Cherchons-nous à saisir, le temps d’un souffle fugace,
Ce désir qui nous hante, qui nous laisse en extase ?
Être comblé… est-ce là le véritable comble,
Un moment de plénitude qui, aussitôt, s’écroule ?
Car à chaque comble atteint, une chute nous guette,
Et un nouveau désir, de l’ombre, ressurgit en fête.
L'envie se mêle au manque, la soif à l’abondance,
Chaque sentiment se tisse, formant une danse,
Un cycle éternel où l’émotion renaît,
Désir, manque, complétude, enchaînés sans arrêt.

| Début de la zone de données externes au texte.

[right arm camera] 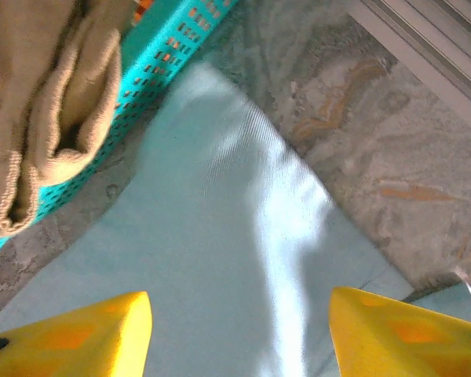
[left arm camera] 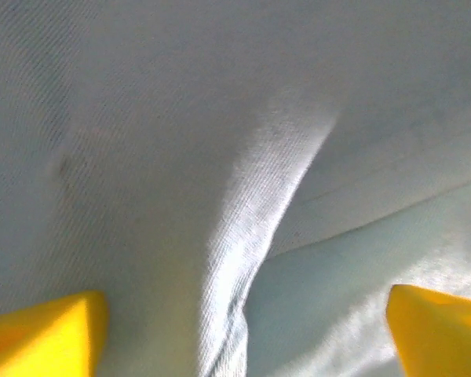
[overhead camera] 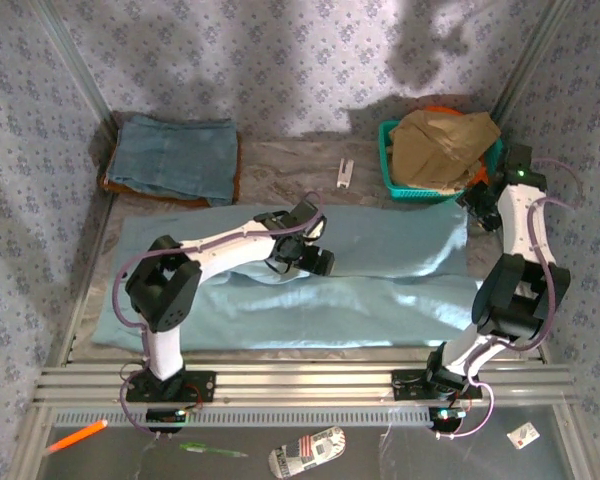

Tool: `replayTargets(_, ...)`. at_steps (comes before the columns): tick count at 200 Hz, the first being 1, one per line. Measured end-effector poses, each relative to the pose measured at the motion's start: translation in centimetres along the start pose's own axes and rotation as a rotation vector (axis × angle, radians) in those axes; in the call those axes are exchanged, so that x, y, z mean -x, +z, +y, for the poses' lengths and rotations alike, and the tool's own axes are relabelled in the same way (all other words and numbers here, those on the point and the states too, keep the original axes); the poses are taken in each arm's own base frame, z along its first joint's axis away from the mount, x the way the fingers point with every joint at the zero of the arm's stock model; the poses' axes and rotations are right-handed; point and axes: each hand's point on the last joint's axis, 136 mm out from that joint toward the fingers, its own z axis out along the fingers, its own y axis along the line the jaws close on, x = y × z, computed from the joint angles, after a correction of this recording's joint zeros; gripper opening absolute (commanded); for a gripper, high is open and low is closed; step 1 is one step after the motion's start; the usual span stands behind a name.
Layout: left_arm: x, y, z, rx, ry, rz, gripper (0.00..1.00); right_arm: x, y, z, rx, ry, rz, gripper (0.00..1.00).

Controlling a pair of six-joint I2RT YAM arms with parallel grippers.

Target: Fold and stack the trousers

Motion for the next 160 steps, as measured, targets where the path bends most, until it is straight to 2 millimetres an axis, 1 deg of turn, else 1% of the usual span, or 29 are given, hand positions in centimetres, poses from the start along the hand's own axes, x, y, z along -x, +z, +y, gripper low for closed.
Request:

Et l’espoir, ce moteur, nous pousse à espérer,
À nourrir le désir, le manque à consoler.
L’envie devient guide, le désir nous enivre,
Un puzzle infini, un besoin de survivre.
Dans ce tourbillon, chaque point est un départ,
Là où finit le manque, un autre s’égare,
Un jeu de reflets, d’ombres et de lumière,
Une quête insatiable, sans fin, sans frontière.
Ainsi, nous poursuivons, le cœur avide et fou,
Une fraction de plénitude, un instant doux,
Sachant que sitôt atteint, l’élan recommencera,
Et que le cycle des émotions nous emportera.
C’est peut-être là, dans ce doux inassouvi,
Que réside le sens, la saveur de la vie.
Une fraction comblée, puis un vide à remplir,
Un cycle d’envies où nous continuons d’agir.